### What you should do
Check each line of the records for "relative"; collect those that have it.

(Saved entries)
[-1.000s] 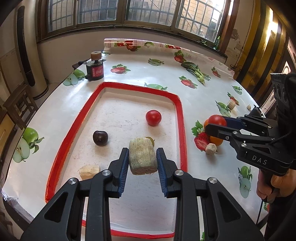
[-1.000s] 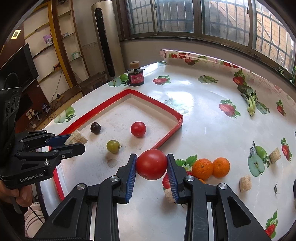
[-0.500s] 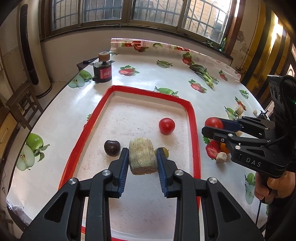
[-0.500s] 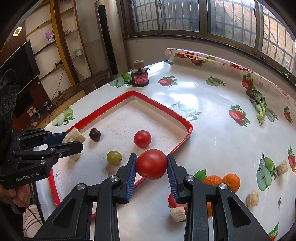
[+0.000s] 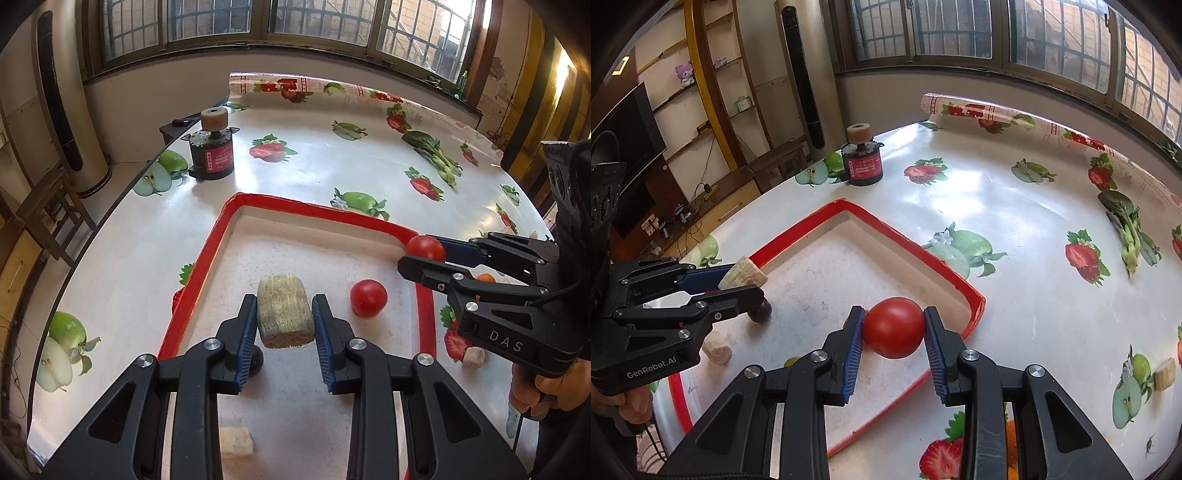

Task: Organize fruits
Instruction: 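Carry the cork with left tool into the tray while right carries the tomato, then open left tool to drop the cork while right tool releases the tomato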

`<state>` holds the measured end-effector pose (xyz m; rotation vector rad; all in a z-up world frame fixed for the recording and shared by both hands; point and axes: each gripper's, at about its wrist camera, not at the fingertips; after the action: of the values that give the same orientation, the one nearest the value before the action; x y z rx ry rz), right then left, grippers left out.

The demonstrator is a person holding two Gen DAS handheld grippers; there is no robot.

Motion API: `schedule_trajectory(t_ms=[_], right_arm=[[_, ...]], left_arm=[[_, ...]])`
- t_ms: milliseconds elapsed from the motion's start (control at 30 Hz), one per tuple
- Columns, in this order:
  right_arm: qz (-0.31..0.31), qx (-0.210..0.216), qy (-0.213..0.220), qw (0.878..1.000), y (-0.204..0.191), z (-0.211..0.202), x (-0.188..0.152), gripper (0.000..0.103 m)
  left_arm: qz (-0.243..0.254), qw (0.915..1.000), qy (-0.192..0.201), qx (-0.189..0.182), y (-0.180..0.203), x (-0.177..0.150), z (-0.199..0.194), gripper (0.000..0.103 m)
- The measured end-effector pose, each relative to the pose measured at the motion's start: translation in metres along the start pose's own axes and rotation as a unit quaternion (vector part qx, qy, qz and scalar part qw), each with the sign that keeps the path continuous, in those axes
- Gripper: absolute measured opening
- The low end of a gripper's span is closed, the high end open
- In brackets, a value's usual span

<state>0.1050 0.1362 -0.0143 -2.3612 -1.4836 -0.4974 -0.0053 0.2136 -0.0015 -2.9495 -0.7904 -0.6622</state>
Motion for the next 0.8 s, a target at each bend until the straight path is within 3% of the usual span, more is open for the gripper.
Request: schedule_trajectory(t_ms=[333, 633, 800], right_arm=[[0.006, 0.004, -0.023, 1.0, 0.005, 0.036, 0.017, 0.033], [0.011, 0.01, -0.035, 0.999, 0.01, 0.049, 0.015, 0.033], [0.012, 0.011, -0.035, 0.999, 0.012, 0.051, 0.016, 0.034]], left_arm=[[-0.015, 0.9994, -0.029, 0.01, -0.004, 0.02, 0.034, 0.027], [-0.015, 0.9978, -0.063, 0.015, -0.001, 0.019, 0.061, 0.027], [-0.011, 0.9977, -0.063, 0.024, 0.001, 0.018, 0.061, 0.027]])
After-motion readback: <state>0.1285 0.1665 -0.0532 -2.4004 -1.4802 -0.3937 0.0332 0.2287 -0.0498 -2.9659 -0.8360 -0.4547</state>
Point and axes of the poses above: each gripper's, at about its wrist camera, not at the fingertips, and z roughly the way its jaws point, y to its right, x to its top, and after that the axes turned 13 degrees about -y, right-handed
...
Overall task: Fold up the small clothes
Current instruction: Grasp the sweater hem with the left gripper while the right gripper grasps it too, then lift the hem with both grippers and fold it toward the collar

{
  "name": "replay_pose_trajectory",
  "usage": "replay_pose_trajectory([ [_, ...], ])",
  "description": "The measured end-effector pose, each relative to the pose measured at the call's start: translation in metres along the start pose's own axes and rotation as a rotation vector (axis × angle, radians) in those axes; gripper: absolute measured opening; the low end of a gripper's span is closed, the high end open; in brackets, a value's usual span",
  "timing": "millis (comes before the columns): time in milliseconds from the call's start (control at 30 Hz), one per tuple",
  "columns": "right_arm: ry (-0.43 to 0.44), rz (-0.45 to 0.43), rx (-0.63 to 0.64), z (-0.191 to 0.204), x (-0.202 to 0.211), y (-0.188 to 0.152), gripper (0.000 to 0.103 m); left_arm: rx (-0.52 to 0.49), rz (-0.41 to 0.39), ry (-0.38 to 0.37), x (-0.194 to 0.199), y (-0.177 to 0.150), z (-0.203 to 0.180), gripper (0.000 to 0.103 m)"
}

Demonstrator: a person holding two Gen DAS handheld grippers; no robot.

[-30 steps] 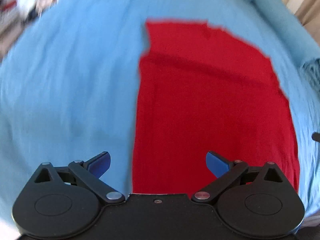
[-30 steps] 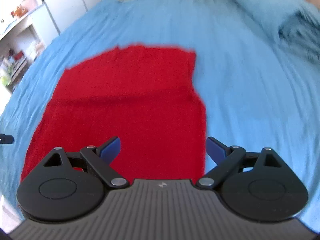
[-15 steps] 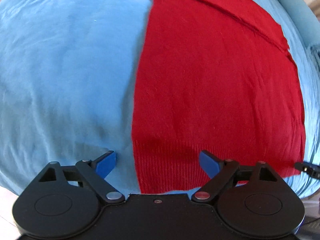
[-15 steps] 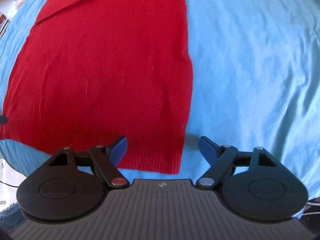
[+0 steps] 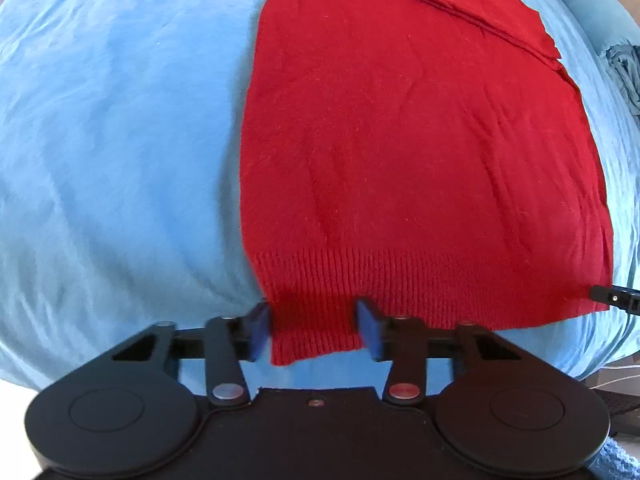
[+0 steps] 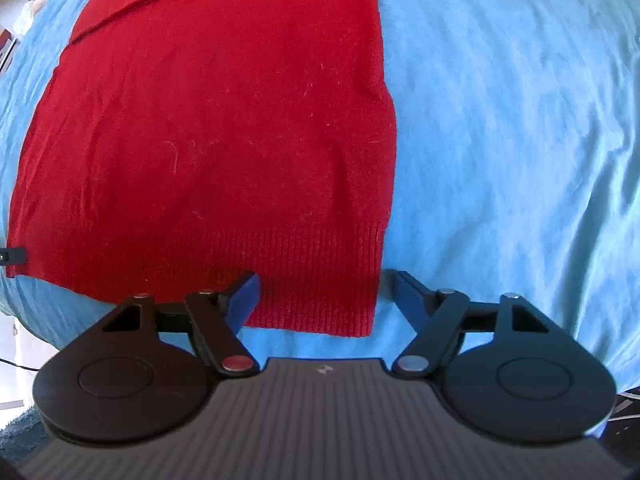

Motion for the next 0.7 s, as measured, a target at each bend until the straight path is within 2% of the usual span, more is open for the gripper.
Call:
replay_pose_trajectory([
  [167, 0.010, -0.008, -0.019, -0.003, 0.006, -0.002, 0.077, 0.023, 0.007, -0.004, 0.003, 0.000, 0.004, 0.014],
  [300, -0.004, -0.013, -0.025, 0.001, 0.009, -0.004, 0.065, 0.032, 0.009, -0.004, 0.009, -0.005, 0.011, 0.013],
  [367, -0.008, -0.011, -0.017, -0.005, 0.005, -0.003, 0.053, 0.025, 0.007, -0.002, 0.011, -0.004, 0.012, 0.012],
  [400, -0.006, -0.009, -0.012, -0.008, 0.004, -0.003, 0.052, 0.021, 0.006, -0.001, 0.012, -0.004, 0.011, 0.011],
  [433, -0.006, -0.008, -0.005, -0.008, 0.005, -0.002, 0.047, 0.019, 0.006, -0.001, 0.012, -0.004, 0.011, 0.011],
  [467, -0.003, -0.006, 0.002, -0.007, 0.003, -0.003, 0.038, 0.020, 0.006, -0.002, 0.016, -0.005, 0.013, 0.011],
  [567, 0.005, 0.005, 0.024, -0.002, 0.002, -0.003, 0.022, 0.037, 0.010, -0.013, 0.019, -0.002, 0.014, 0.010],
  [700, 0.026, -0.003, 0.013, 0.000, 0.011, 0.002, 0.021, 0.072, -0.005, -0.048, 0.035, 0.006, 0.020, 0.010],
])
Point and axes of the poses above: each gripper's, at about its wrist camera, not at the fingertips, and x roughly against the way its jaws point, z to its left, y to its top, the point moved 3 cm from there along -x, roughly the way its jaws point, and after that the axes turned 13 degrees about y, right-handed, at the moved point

### Response area
- The measured end-effector pose, each relative to the pose measured at the motion's start: translation in metres along the start pose's own axes and rotation as a unit quaternion (vector part qx, qy, qz and scalar part qw), each with the sign that keeps the path continuous, in those axes
  "description": "The measured end-effector pose, each relative to the pose measured at the call's start: translation in metres along the start pose's own axes and rotation as a rotation vector (axis × angle, radians) in those axes; gripper: absolute measured opening; the low end of a gripper's span is closed, the high end open; in brackets, a value's usual span",

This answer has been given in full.